SITES is the nation's most comprehensive rating system for the sustainable design, construction and maintenance of built landscapes. Nearing the end of its pilot project phase to refine its guidelines and performance benchmarks, SITES complements -- and is affiliated with -- the U.S. Green Building Council's Leadership in Energy and Environmental Design (LEED) rating system for environmentally friendly buildings.

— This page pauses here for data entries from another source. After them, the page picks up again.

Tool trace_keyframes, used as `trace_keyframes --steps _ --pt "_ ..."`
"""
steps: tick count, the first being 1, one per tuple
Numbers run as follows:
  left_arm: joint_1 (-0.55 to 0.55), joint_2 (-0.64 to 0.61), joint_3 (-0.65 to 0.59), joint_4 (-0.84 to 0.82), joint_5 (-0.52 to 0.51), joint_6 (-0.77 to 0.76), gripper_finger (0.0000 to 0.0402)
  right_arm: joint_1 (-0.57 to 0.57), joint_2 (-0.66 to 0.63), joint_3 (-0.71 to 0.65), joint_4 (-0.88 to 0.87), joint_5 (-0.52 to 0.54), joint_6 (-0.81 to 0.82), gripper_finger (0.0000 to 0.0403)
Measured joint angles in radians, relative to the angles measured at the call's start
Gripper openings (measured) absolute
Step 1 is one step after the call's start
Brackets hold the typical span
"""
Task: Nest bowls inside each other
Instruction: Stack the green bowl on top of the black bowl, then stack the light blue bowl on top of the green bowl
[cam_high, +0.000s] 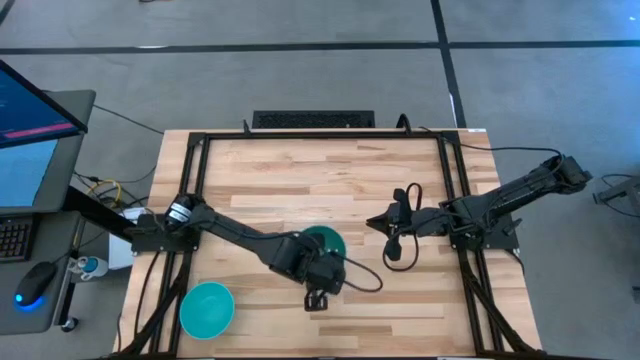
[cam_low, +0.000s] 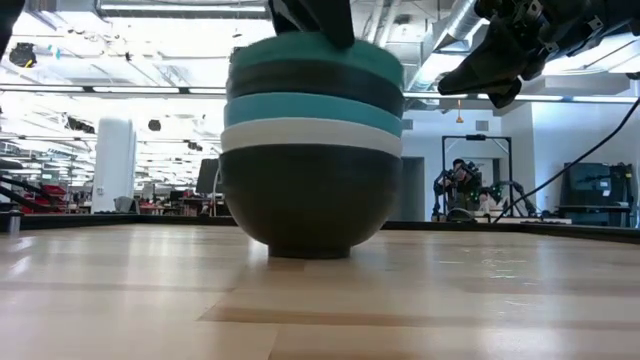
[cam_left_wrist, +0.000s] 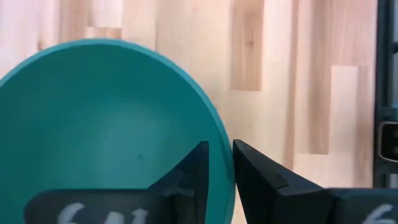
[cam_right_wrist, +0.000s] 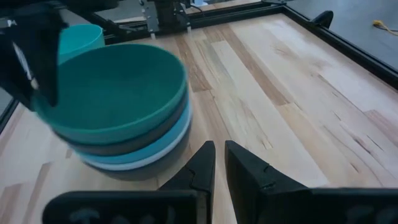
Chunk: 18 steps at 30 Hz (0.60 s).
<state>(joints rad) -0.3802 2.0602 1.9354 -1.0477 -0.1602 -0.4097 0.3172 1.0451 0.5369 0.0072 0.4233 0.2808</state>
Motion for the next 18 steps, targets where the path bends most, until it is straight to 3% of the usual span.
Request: trace_keyframes --steps 7,18 --pt "0.038 0.000 0.000 0.009 0.068 0.041 0.0088 0.000 0.000 0.000 0.000 0.000 0.000 0.0059" --pt "0.052 -0.094 0.000 0.091 -0.007 0.077 0.0094 0.000 0.000 0.000 0.000 0.000 0.000 0.0059"
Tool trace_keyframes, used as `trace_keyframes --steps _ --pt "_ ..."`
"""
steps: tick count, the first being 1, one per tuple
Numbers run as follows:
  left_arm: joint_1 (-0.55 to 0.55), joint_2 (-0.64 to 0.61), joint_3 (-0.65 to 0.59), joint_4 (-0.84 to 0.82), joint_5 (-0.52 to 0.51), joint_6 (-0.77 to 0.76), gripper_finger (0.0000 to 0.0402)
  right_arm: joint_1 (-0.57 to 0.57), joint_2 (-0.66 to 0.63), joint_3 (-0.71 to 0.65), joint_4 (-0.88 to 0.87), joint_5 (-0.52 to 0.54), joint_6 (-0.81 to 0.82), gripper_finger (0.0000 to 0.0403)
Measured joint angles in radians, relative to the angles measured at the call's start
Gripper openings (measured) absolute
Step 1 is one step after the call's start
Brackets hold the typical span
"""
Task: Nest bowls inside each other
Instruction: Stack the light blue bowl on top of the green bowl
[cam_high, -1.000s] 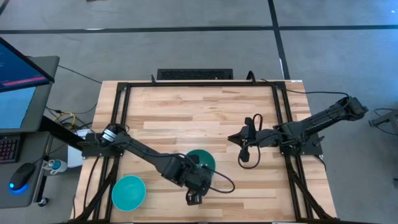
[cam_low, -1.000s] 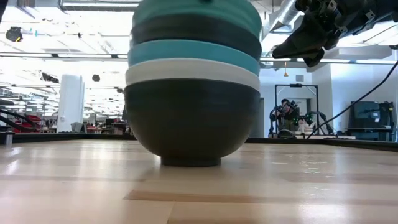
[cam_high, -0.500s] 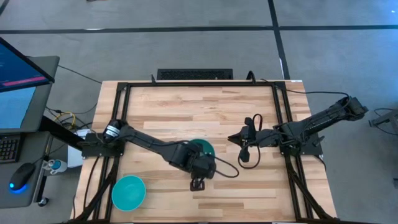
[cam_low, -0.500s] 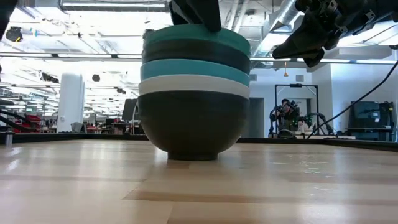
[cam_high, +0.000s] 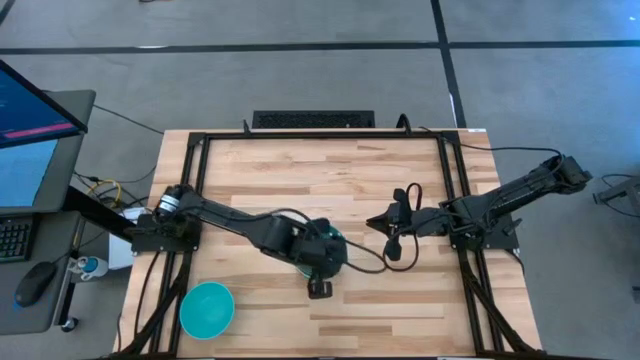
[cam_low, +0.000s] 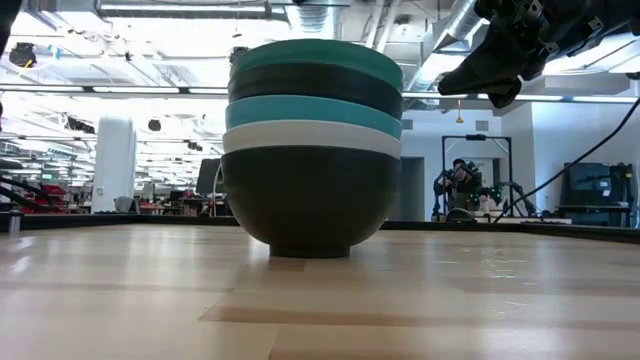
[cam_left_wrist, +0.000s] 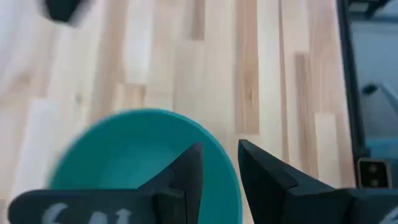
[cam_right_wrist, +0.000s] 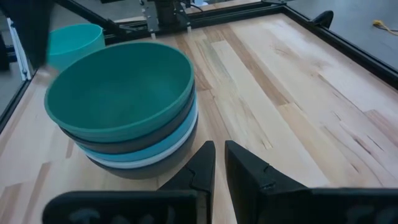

The Mann Library 5,000-square-foot entrance garden was site-assessed, designed and built by students in the 2009-10 in Creating the Urban Eden, a yearlong course co-taught by Nina Bassuk, professor of horticulture, and Peter Trowbridge, professor of landscape architecture. Each year, the class constructs a new landscape on campus. The students also documented the process and helped prepare the SITES certification application. The space had been a construction site with poor, heavily compacted soil prior to the garden's creation.

The garden's sustainable features include healthy soil remediated with Cornell-made compost for better percolation, nutrients and microorganisms; a design that will have a closed canopy in two to three years so plants mesh and block out weeds; removal of invasive species; site-appropriate, pest-resistant plants; the preservation of two trees; and benches.